Installing "The Hard Way" - Local Sneller

The Hard Way

This series of “The Hard Way” isn’t the fastest way to install Sneller, but is aimed if you really want to know about how Sneller works. It is intended for developers and operators to learn the details of Sneller, starting small on just a local server or laptop and ending with a production-grade multi-node cluster spun up via Kubernetes running on top of object storage.

Introduction

It’s best to learn Sneller from the ground up. Sneller is a full-featured petabyte scale database service, but we tried to keep it as simple as possible. This series guides you through each aspect step-by-step.

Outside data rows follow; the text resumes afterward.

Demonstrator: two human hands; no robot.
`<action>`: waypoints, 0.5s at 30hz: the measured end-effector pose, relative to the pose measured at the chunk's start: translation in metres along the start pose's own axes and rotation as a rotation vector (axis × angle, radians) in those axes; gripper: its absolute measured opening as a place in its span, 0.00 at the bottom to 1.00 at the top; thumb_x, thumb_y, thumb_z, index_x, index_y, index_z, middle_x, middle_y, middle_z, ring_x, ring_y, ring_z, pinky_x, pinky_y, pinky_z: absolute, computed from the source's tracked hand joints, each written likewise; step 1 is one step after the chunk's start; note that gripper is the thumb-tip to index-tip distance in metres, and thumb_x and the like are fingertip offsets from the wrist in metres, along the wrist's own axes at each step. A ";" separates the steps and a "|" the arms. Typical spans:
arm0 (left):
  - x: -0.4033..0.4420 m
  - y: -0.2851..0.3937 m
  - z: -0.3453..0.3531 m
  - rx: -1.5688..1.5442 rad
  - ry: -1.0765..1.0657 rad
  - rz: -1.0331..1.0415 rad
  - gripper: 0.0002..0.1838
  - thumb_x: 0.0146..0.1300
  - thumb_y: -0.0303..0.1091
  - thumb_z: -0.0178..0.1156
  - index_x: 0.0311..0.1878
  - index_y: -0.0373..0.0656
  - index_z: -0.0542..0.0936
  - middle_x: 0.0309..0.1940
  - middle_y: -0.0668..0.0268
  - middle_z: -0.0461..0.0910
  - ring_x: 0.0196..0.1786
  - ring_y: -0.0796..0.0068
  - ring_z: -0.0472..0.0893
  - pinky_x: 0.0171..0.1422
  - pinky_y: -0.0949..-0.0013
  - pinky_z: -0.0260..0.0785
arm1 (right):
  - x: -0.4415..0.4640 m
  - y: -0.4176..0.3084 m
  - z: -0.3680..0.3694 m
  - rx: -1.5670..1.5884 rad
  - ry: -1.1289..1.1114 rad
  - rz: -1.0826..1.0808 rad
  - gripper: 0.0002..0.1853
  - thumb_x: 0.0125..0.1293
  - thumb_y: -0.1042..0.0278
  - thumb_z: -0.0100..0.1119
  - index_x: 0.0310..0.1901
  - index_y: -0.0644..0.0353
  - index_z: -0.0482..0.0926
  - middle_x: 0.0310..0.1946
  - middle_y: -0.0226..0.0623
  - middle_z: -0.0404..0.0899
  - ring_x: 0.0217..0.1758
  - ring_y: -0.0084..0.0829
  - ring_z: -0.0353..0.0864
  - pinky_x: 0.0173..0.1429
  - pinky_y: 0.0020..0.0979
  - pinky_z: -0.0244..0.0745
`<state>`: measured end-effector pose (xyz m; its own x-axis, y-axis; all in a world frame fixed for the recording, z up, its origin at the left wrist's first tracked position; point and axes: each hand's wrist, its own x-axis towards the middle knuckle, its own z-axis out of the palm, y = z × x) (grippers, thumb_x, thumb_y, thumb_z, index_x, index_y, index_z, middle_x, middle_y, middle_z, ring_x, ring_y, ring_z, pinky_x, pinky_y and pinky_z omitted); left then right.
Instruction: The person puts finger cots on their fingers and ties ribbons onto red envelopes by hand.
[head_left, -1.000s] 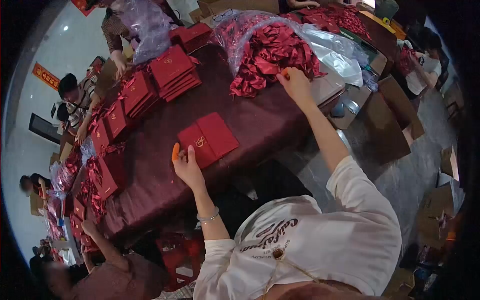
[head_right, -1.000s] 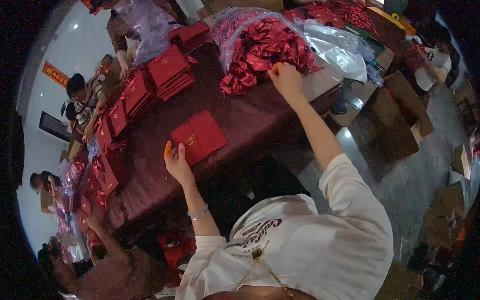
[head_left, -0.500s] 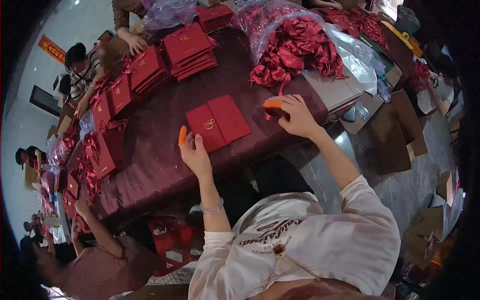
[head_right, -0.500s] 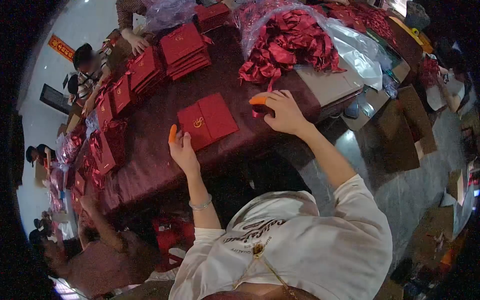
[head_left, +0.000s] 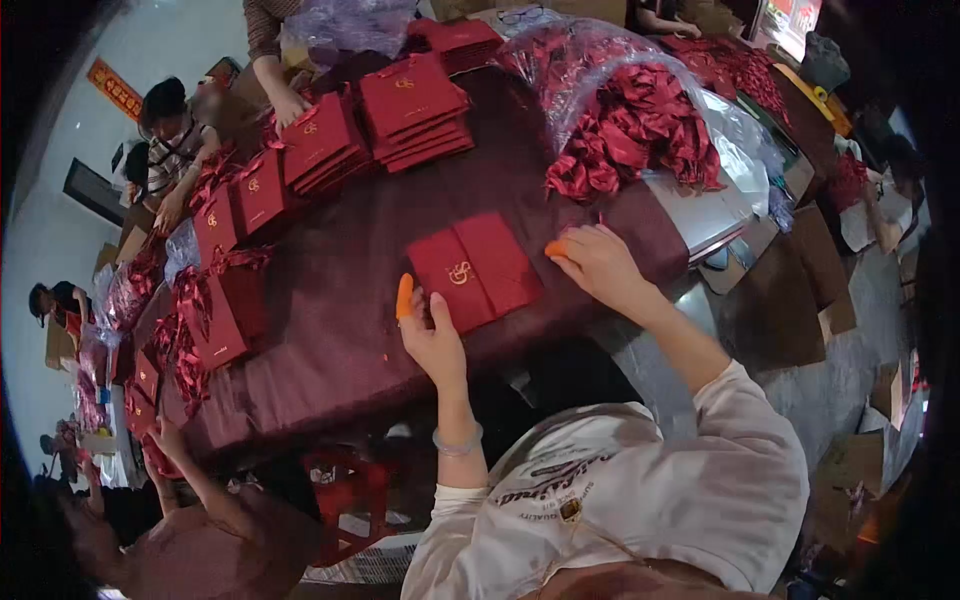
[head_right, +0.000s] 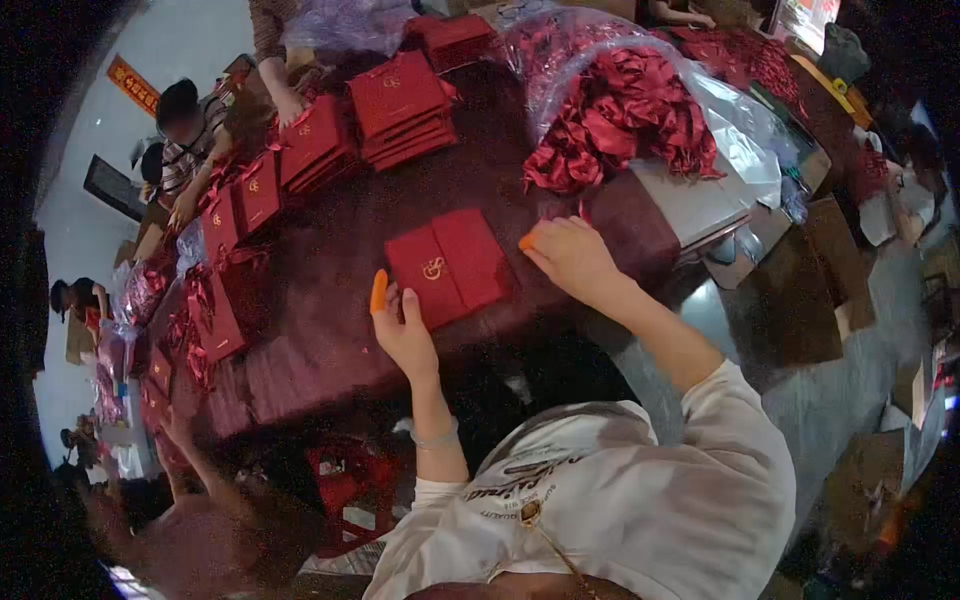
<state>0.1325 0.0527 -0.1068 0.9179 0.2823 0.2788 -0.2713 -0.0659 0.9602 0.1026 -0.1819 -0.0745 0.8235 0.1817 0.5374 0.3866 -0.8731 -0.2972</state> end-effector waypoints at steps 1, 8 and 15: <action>-0.001 0.004 0.000 0.013 0.003 -0.001 0.20 0.61 0.27 0.56 0.56 0.32 0.69 0.48 0.57 0.74 0.47 0.71 0.74 0.53 0.69 0.67 | 0.001 -0.005 0.001 0.129 -0.006 -0.026 0.07 0.60 0.66 0.57 0.38 0.56 0.78 0.36 0.33 0.75 0.39 0.34 0.76 0.45 0.35 0.70; -0.002 0.004 0.001 -0.049 0.039 0.049 0.22 0.62 0.27 0.56 0.59 0.33 0.68 0.50 0.58 0.72 0.51 0.70 0.72 0.57 0.69 0.64 | 0.011 0.001 0.019 0.194 0.000 0.184 0.13 0.62 0.72 0.50 0.48 0.56 0.75 0.37 0.35 0.74 0.28 0.37 0.77 0.31 0.35 0.73; -0.004 0.004 -0.001 0.031 0.003 0.011 0.22 0.63 0.28 0.55 0.60 0.34 0.68 0.49 0.57 0.73 0.51 0.71 0.73 0.56 0.69 0.65 | 0.010 -0.007 0.017 0.023 0.007 0.121 0.10 0.55 0.61 0.63 0.37 0.54 0.79 0.30 0.31 0.75 0.32 0.34 0.77 0.31 0.33 0.72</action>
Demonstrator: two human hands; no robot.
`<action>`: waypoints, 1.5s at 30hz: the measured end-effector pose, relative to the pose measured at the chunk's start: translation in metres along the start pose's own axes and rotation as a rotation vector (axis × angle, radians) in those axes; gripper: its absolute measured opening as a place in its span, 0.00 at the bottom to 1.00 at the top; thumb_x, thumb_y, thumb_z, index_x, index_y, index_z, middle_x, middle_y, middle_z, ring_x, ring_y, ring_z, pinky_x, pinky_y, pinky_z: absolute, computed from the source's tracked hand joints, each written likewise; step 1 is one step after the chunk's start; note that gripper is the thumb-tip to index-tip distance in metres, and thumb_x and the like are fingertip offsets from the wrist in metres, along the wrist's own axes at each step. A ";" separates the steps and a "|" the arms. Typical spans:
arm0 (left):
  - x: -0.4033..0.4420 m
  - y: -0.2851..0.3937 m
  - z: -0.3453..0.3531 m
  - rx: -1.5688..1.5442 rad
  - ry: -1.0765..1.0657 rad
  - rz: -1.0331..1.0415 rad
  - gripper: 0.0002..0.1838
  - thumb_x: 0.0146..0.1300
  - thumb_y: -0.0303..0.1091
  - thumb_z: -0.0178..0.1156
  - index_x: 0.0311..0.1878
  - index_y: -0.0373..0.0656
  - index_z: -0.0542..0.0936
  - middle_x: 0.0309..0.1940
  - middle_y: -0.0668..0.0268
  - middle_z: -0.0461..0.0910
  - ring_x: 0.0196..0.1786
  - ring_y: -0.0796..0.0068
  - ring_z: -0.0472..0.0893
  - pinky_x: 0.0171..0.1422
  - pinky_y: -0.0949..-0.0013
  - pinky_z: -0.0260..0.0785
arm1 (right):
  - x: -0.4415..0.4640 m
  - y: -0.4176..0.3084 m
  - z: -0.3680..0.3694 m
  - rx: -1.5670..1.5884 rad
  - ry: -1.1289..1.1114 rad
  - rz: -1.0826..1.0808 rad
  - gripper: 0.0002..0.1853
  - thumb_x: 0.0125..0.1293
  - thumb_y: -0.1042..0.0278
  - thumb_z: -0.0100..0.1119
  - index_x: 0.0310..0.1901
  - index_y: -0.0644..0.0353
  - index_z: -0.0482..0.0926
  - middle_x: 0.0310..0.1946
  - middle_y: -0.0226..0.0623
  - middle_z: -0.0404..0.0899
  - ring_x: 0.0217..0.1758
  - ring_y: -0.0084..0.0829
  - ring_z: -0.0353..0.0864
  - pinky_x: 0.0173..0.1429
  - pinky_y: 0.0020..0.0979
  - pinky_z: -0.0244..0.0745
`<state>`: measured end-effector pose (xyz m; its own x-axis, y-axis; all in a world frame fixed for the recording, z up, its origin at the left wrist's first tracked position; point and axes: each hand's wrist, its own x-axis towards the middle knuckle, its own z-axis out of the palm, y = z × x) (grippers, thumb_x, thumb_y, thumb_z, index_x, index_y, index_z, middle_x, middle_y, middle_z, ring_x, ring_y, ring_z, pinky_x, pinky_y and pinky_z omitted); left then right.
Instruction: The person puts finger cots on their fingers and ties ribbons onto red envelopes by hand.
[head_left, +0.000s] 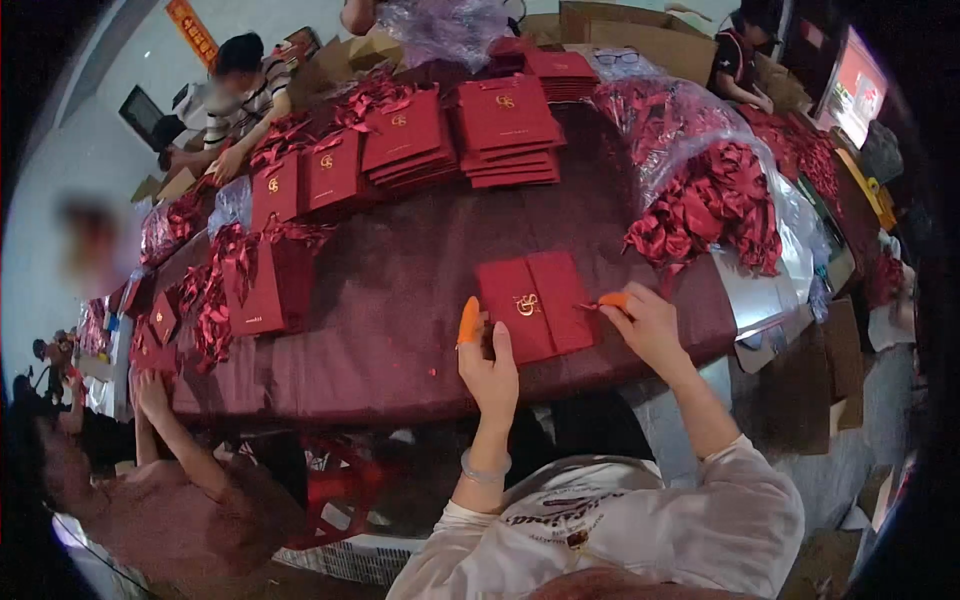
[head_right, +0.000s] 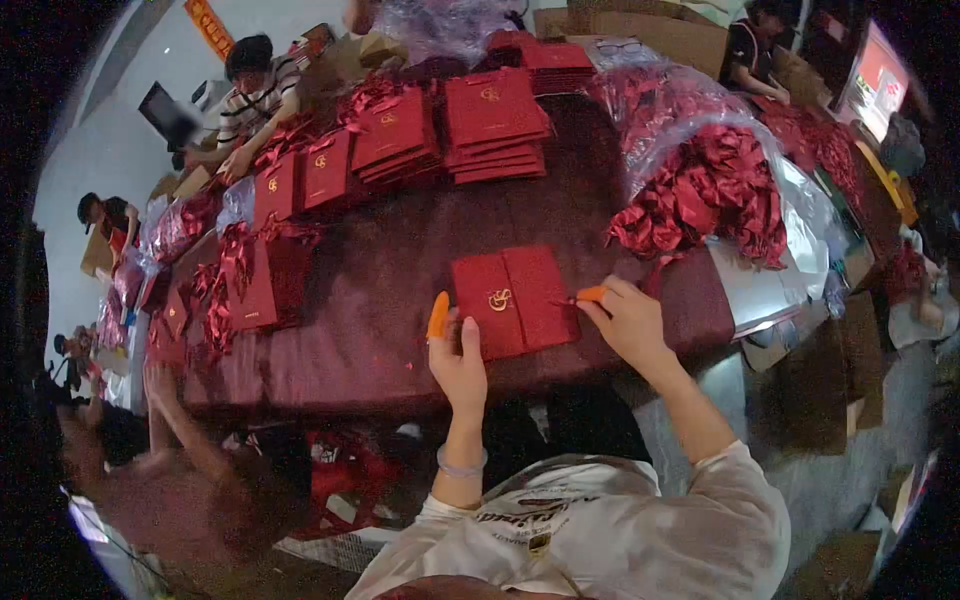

IMPORTANT: Note that your computer should be able to use AVX-512, so it requires at least an Intel Skylake processor to run these queries. If you can’t run Sneller on your PC, then you should run these experiments on an AWS, Azure or GCP virtual machine (VM).

Introducing SDB

JSON data is everywhere nowadays and data-lakes are growing day by day. JSON is a great fit for a lot of data, because it supports nested data and is schemaless. Typical SQL databases struggle with JSON and a lot of proprietary extensions have been created to deal with this. Sneller is based on PartiQL that adds standardized extensions to SQL to deal with nested data natively.

Although JSON is great, the text-based format isn’t ideal for fast processing. That’s why Sneller requires JSON to be ingested before it can be queried. We use a custom format that uses binary ION and uses compression to save space.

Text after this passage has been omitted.